Texas A&M University Professor of Chemistry, IBT, BioBio and MCM Director of the Texas A&M Drug Discovery Laboratory Wenshe Ray Lui and his research team may have discovered a treatment to help those infected by COVID-19.
The new potential drug, called MP18, is showing promise through lab testing to become effective against the more powerful and more contagious variants, such as Delta, that are starting to make their claim throughout the world.
The Center For Disease Control and Prevention said Delta makes up nearly 85 percent of COVID cases that are throughout the United States currently.
Lui and his research team designed MP18 to cease the replication of COVID. He said they focused on one critical enzyme and to block that function of that enzyme, with the hope to ericaite it from patients.
“The purpose is to get rid of the virus from infected human patients,” said Lui.

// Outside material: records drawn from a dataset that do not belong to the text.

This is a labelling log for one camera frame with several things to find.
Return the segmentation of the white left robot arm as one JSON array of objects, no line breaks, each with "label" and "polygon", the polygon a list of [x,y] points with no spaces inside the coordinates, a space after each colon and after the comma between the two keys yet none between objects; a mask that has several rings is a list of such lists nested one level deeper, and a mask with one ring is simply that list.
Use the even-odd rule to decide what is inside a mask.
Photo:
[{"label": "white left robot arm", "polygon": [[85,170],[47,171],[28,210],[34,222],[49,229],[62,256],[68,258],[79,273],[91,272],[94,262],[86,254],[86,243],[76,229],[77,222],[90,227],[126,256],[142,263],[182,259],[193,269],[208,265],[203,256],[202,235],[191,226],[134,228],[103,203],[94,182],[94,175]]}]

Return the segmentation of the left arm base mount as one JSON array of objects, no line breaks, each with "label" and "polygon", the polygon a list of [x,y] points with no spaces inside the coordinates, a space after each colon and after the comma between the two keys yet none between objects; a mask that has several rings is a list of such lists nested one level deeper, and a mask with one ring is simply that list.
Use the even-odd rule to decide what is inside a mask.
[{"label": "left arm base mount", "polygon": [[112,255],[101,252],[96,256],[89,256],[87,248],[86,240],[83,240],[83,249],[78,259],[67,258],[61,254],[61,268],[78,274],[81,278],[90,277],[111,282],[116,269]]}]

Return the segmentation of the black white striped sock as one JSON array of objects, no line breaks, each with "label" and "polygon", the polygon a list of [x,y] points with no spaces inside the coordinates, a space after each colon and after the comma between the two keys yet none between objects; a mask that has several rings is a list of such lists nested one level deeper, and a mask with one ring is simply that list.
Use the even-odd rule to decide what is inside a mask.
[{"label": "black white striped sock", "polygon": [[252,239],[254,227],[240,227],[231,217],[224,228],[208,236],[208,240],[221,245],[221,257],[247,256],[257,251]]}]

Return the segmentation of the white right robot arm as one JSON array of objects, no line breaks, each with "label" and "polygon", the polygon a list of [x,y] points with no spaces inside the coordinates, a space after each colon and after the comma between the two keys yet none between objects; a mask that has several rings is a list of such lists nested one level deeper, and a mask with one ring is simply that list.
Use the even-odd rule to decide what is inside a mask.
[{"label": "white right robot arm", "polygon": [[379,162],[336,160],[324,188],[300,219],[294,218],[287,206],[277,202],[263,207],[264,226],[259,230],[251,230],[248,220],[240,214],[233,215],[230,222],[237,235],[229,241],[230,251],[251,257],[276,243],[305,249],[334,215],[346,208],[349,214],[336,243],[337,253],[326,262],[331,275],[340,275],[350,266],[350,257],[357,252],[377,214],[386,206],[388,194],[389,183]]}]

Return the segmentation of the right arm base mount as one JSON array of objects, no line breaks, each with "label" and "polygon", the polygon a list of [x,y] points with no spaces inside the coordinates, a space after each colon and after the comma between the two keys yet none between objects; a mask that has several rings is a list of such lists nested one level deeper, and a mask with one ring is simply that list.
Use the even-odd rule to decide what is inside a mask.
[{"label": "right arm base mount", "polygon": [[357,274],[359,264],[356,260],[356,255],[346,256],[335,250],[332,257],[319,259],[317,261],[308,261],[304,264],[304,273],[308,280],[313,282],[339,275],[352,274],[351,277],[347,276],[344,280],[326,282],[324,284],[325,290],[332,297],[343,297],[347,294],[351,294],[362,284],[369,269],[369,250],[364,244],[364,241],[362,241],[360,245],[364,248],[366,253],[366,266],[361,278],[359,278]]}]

So far, MP18 has not been approved by the FDA, but the hope is to make that possible by 2022. According to Texas A&M Today, Sorrento Therapeutics is working on getting the rights to MP18 and is in agreement as of the end of August.
“If everything goes well the earliest possible date for those patients who can use this drug will probably be next summer,” he said.
Lui said that the use of vaccines is important, but they are the reason why we are seeing so many variants. Vaccines are creating a mutation of strains that are copying the original protein and “that’s why we see new variants that don’t respond to COVID vaccine.”
To counteract this, the vaccines need to be modified for the different strains.
Lui and his team see the effectiveness of this drug being high in counteracting future COVID strains but not 100 percent.
“I think this compound will be equally potent, equally effective. I cannot really say this compound will be effective toward all future strains. I think I’m confident to say in the high chance it will be very effective,” he said. “So will there be future variants that cause the virus not respond to this compound at all? There is but I think the chances are very, very low.”
Researchers are responsible for creating pharmaceuticals that protect the public. Lui said his research team and others like them need the support of their findings, such as for vaccines and this new potential drug which has the goal of helping to curve the pandemic and help with illnesses of the past and ones that will come in the future.